Crewin' for "Cry Tuff"
By Alan Parell, crew for 2001 finisher Rick Nawrocki
Damn! I can't even run down my street.Bad knees, pins in my ankle, still smoking, and just out of shape. How the heck can I crew and then try to summit Whitney? All I did was send some jokes over the net to try to cheer him up. Hadn't seen the guy in 27 years. His brother, Rob and I have been friends for years and he told me about Ricks bone marrow transplant. In the course of sending jokes I mentioned how cold it was in Ohio and Rick said, "If you're looking for some heat, I do this little thing called Badwater out in Death Valley, maybe you would like to crew for me." That was back in March!
Sounded fun. Buy some cool equipment. Hang out with friends. See death valley and the top of Whitney. Wrong! The experience was 100 times more enriching, exciting, and rewarding than I could ever imagine!
I thought the idea of summiting Whitney was the big treat, crewing was just something to do until you got there. Wrong again! In fact, who was I kidding? I was in no shape to climb a mountain like that! Well, I still bought cool stuff just in case. I joked with Rick that I was doing altitude training in Ohio by "smoking on the roof". OK, I did quit smoking for the trip and remain a non-smoker still.
Two weeks before the race I ruptured my left calf muscle jumping off a diving board. How the heck could I crew? I couldn't even walk. But I cant let Rick down! Besides, compared to what he went through battling cancer, I felt like such a wimp! OK, summiting Mt. Whitney was probably out, so I had all this cool equipment that I would never use and felt cheated. I would just go out and do my best as a crew member.

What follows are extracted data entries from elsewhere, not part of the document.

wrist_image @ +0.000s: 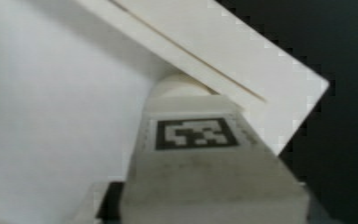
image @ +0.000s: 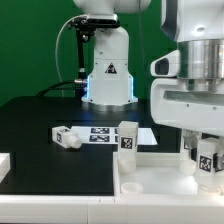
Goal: Assemble square table
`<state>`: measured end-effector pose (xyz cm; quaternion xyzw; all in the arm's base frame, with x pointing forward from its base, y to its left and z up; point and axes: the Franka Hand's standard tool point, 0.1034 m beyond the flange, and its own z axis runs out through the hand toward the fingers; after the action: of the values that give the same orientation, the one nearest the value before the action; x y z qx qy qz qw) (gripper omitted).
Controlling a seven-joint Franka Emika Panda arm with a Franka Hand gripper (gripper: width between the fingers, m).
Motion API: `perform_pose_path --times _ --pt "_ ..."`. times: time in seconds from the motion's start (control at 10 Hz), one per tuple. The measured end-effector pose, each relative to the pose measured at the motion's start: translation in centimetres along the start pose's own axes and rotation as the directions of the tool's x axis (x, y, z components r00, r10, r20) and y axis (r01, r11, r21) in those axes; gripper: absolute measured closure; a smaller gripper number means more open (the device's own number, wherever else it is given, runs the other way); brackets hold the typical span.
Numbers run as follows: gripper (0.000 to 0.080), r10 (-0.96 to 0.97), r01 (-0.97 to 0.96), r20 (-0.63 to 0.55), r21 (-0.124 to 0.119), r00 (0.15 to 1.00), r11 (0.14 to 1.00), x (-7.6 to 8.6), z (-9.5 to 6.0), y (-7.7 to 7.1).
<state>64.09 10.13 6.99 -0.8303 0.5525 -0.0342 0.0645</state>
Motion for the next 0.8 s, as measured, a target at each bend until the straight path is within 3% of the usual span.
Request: perform_pose_path --times 0.2,0.4,0.6,0.7,0.8 --pt "0.0517 0.299 -0.3 0.047 0.007 0.953 0.954 0.24 0.09 0.32" --pt "0.0515 0.524 -0.526 0.076 -0.007 0.848 0.851 0.24 0.11 0.46" --pt "0.0515 0.565 -0.566 0.073 -0.012 0.822 0.824 0.2 0.09 0.47" --pt "0.042 0.531 -0.532 0.074 -0.009 0.844 0.847 0.16 0.09 0.46" --pt "0.042 0.446 -0.445 0.072 -0.029 0.892 0.895 -0.47 -0.28 0.55"
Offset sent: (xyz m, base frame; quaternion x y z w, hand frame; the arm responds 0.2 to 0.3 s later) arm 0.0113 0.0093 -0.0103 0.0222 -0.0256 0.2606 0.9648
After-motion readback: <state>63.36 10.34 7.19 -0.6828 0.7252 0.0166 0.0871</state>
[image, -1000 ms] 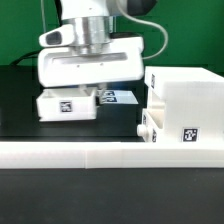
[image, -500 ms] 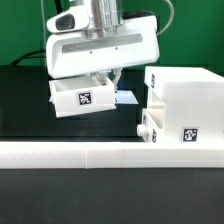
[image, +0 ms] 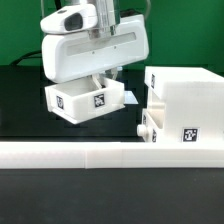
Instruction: Assemble drawer
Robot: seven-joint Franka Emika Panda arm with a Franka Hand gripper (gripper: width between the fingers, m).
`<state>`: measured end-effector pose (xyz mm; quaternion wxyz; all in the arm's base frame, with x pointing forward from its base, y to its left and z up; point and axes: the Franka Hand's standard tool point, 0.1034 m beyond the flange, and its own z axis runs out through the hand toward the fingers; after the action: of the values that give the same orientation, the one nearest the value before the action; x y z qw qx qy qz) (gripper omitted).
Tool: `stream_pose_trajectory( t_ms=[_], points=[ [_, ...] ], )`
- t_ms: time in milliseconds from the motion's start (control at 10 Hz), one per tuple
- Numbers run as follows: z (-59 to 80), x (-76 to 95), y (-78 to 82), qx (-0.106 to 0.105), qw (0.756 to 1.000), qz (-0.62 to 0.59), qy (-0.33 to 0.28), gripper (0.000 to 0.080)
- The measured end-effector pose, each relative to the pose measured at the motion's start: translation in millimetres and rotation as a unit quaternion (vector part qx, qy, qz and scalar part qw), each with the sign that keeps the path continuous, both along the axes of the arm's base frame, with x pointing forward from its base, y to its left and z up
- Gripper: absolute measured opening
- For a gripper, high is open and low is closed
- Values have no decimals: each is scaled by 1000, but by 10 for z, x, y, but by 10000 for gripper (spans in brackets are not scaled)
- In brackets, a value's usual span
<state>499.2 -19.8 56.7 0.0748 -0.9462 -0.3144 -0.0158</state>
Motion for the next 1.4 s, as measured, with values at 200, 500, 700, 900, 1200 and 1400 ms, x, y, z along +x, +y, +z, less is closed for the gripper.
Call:
stream_pose_trajectory(
  t_ms=[200, 500, 700, 900, 1200, 1400],
  points=[
    [50, 116, -21, -14, 995, 94, -16, 44],
    [26, 99, -38, -13, 980, 195, -27, 44],
    [31, 132, -64, -18, 955, 295, -37, 44],
    [57, 198, -68, -27, 929, 367, -45, 44],
    [45, 196, -87, -31, 906, 419, -48, 44],
    [23, 251, -83, -31, 902, 428, -50, 44]
  ],
)
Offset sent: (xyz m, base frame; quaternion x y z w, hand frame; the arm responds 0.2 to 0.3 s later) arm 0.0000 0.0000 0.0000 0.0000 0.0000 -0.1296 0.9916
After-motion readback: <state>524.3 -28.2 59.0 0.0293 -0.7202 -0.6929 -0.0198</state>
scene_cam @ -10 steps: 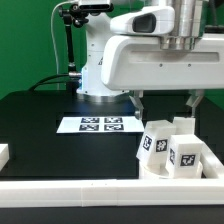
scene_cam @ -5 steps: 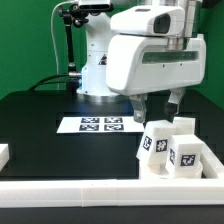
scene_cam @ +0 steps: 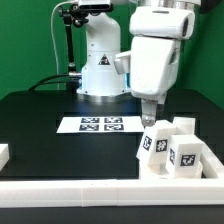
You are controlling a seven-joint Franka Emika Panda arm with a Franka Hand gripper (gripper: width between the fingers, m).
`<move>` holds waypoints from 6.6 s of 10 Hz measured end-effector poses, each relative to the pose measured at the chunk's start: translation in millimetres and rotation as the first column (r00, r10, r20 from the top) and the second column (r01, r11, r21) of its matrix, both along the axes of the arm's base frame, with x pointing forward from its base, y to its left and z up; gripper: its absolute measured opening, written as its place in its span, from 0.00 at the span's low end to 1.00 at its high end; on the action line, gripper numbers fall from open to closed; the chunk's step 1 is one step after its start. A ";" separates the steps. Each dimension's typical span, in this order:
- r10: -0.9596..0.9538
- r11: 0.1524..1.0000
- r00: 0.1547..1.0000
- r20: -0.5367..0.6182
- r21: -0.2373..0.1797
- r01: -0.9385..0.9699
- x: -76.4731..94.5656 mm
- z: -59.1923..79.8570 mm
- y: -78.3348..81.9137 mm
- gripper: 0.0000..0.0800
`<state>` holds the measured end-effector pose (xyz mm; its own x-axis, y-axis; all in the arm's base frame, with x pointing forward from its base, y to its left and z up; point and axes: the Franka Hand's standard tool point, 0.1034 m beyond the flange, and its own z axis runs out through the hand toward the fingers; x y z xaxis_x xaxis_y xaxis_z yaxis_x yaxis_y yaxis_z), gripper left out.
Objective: Assemble stool
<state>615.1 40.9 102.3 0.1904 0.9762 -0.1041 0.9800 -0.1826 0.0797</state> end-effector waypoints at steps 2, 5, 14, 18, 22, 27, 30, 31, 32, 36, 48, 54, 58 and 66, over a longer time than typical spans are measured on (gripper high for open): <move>0.129 0.991 0.992 -0.016 -0.020 -0.129 0.1 -0.1 -3.8 0.81; 0.309 0.948 0.949 -0.059 -0.053 -0.313 -4.9 -7.0 -7.1 0.81; 0.331 0.941 0.940 -0.089 -0.050 -0.336 -11.2 -23.5 1.6 0.63; 0.302 0.950 0.950 -0.085 -0.051 -0.307 -10.5 -23.3 -0.2 0.43; -0.010 0.998 0.993 -0.120 -0.062 0.003 -12.6 -23.4 -12.0 0.43; -0.385 0.922 0.919 -0.083 -0.066 0.380 -11.5 -25.1 -21.2 0.43; -0.599 0.800 0.800 -0.038 -0.066 0.596 -11.9 -25.4 -21.2 0.43; -0.688 0.726 0.725 -0.036 -0.048 0.686 -12.3 -25.9 -21.8 0.43; -0.764 0.645 0.644 -0.038 -0.031 0.763 -12.5 -26.2 -22.4 0.43; -0.914 0.405 0.405 -0.013 -0.012 0.914 -12.3 -26.1 -19.6 0.43; -0.912 -0.411 -0.409 -0.038 0.067 0.909 -6.4 -26.9 -7.6 0.43; -0.713 -0.700 -0.700 -0.031 0.071 0.710 -6.5 -26.7 0.5 0.43; -0.472 -0.881 -0.881 -0.044 0.054 0.470 -5.7 -27.0 5.0 0.43; 0.001 -0.999 -1.000 -0.015 0.038 -0.002 -7.1 -25.9 15.8 0.43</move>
Offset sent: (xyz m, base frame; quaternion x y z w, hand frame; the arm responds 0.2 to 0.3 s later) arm 0.0000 0.0000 0.0000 0.0000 0.0000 -0.1296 0.9916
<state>608.1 56.8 76.4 -0.1906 -0.9792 -0.0698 -0.9807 0.1868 0.0580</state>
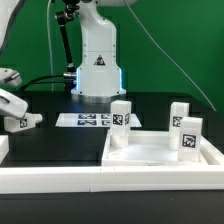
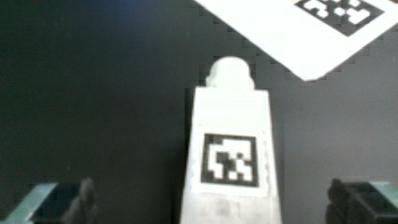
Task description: Assemble square table
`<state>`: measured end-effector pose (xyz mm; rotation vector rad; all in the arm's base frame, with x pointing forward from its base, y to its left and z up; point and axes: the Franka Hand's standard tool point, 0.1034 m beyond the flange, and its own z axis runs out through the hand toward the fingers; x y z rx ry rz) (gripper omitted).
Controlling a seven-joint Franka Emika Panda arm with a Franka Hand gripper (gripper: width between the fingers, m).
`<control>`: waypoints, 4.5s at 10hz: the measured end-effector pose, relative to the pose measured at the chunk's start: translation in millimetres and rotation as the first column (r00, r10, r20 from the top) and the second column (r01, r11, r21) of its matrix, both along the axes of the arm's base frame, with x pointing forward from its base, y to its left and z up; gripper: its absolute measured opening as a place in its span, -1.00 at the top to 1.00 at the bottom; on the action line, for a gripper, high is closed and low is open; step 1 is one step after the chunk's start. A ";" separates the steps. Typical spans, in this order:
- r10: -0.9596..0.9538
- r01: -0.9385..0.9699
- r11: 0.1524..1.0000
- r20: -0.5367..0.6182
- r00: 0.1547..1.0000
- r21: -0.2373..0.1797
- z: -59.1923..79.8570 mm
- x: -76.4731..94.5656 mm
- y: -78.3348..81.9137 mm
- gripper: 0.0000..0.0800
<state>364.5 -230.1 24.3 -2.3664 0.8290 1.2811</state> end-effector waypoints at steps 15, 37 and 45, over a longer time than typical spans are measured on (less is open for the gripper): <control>0.056 -0.053 0.997 0.054 0.997 -0.057 -13.6 12.4 5.9 0.28; 0.394 0.125 0.822 0.714 0.578 -0.555 92.6 182.0 148.8 0.27; 0.512 0.192 0.768 0.766 0.389 -0.611 97.3 202.0 182.5 0.27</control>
Offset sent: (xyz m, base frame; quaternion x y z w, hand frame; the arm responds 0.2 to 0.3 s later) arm -0.0041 0.0121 -0.0152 -0.0128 0.0228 0.0065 0.9996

Saturday before the race, still limping and wondering if this is such a good idea, My brother calls, " Dad died this morning". What the hell do I do? Dad's time was due and we were all prepared for this day for a long time. Rick is counting on me to help him reach his goal. Dad would want me to go, I am sure. My Brother and I put together a service for the following Sunday to give relatives time to plan and off I flew to Vegas. Rick and Rob lost their Dad years ago and knew what I was feeling. I also arrived in Furnace creek on my 49th B'day!
Rick was the best at getting Rob and I prepared for what was ahead.Even though I felt like the Jamaican bobsled team compared to what I saw going on with other crews.
At this point reviewing the race would be pointless to all of you who participated in any way. The whole experience was about so many other things than winning. (Even though the winners were incredible, and congratulations!) Seeing Death valley at 3 mph with no sleep over 51 hours puts an emotional perspective on things too.
Most importantly, I never felt cheated by not being able to try to summit the mountain, Crewing was "the treat". Being with Rick seeing his highs and lows, watching two brothers love and support of each other, meeting and getting support from so many of you. The best examples of the human spirit, the will to succceed, the drive to achieve, was never more apparent to me as in that dessert. I think often of the last mile of the race. After trudging up Portal Rd., Rick turned to Rob and I and said," Guys, I need to do the last one alone." To be sitting at that finish when Rick came running over the top through the tape into his brothers arms with all of you cheering still chokes me up as I write this.
Lisa, David, Marshall, what a privelage to have met you and spent some time walking with you. You all were truly the inspiration that helped Rick accomplish his goal. Your experience and knowledge were great for Rob and I in showing us how to better support Rick Rick and Rob, thanks for letting me join you, I love you guys. I would do this again in a heartbeat. Dad, we did it!